> _EXERCISE_: Please keep pictures out of the copy, and print exactly the lines from the one containing "Write a list" through the end of the records.

□ □ □ □ □

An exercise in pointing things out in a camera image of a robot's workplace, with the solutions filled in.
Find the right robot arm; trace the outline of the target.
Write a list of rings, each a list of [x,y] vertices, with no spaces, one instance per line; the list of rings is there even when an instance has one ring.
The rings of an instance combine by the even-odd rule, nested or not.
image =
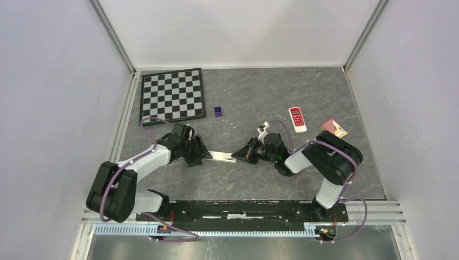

□ □ □ □ □

> _WRITTEN ANSWER_:
Write a list of rings, each a list of [x,y] vertices, with no spaces, one instance per line; the list of rings is there even when an instance has one ring.
The rings of an instance combine by the even-odd rule, nested or not.
image =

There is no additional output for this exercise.